A new study conducted in Finland has discovered a new medication that could offer a new treatment option for patients with advanced melanoma, the most dangerous form of skin cancer. The medication, relatlimab, has been found to affect the immune system in a different way compared to other therapies that activate the immune system.
Typically, therapies have been designed to activate T cells to attack cancer cells.
However, the Finnish study revealed that patients who do not benefit from T cell activation therapies do not have the right kind of T cells to attack the cancer cells. The new therapy needs to utilize other parts of the immune system, such as the natural killer cells or NK cells, which help identify cancer cells that have evaded T cells.
The study was conducted by researchers at the University of Helsinki and Aalto University. They used both the latest single-cell gene sequencing techniques and traditional measurement methods to examine the immune systems of each patient during the treatment. This unique approach allowed researchers to systematically monitor the immune systems of each patient and identify the best course of action.
An early phase study involving patients from the HUS Comprehensive Cancer Center led to the approval of the new medication by the United States in 2022. The study recruited newly diagnosed patients with advanced melanoma and patients who had not benefited from previous immune system boosting therapies. About half of the patients responded well to the treatment.
The Finnish study revealed an unexpected discovery that the greatest difference between the patient groups was not found in T cells, but rather in the so-called natural killer cells or NK cells. The study revealed that the task of the NK cells is to help identify and attack cancer cells, especially when they try to hide from T cells by hiding the surface antigens.

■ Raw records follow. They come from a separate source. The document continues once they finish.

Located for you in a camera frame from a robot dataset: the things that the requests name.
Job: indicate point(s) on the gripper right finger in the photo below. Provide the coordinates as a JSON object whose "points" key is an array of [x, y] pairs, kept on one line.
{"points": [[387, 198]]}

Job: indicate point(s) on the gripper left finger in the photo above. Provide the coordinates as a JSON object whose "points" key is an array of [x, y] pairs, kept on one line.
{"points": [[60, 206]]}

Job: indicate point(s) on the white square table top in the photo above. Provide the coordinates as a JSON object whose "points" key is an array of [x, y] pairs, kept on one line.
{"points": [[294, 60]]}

The research was funded by the European Research Council (ERC), the Academy of Finland, Cancer Foundation Finland, and the Sigrid Juselius and Gyllenberg foundations. The study was part of the iCAN Digital Precision Cancer Medicine flagship project funded by the Academy of Finland.

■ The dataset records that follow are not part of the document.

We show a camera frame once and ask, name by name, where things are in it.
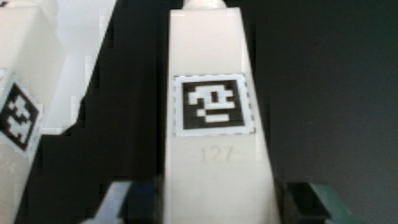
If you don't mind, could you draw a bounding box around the white desk leg with tag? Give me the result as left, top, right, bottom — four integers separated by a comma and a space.
164, 0, 281, 224

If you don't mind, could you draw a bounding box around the white desk leg left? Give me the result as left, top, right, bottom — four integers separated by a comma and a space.
0, 0, 118, 224

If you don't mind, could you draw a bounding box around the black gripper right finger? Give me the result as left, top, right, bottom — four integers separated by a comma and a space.
283, 182, 368, 224

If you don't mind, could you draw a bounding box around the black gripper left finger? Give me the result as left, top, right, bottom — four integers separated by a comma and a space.
82, 181, 159, 224

In conclusion, the new Finnish study on the medication relatlimab offers hope for patients with advanced melanoma by providing a new treatment option. The study highlighted the importance of utilizing different parts of the immune system to attack cancer cells and showed that natural killer cells play a significant role in cancer therapies. With the use of versatile research methods, the study provides new insights into the treatment of advanced melanoma and paves the way for the development of better treatments in the future.